→ **GOAL OF THE EXERCISE**
In how many lines of the listing does the string "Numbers" appear? Give only the number.

→ **RECORDED INFORMATION**
----
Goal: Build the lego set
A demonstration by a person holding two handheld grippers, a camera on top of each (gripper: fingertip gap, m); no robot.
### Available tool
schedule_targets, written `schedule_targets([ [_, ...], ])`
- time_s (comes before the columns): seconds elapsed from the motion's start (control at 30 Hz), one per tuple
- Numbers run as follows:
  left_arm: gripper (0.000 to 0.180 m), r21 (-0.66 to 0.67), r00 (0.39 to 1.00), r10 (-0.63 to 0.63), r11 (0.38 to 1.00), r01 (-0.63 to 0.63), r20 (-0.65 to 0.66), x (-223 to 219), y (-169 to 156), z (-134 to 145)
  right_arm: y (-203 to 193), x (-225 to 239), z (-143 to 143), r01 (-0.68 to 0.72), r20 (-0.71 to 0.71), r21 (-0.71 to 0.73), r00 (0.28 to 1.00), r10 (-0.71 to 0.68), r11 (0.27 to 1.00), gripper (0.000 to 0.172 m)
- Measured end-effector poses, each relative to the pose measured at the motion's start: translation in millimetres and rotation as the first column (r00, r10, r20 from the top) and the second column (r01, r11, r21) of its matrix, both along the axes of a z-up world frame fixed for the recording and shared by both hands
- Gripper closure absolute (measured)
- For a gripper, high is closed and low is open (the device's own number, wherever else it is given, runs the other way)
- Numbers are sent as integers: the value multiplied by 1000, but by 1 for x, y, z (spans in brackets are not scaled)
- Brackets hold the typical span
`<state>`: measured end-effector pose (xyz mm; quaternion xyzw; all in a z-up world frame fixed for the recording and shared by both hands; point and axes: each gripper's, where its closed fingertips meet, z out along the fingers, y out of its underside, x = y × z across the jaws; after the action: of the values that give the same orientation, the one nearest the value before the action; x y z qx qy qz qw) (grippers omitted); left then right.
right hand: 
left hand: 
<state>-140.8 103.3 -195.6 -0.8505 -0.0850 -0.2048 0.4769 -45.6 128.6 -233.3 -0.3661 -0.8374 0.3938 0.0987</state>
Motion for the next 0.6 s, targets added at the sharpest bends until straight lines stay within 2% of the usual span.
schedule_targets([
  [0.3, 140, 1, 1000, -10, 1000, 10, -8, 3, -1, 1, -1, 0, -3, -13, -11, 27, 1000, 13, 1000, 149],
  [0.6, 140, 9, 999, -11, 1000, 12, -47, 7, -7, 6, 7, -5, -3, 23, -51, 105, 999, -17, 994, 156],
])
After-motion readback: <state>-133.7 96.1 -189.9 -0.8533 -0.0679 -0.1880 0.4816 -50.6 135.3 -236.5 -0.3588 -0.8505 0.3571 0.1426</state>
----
→ **SOLUTION TO THIS PROBLEM**
2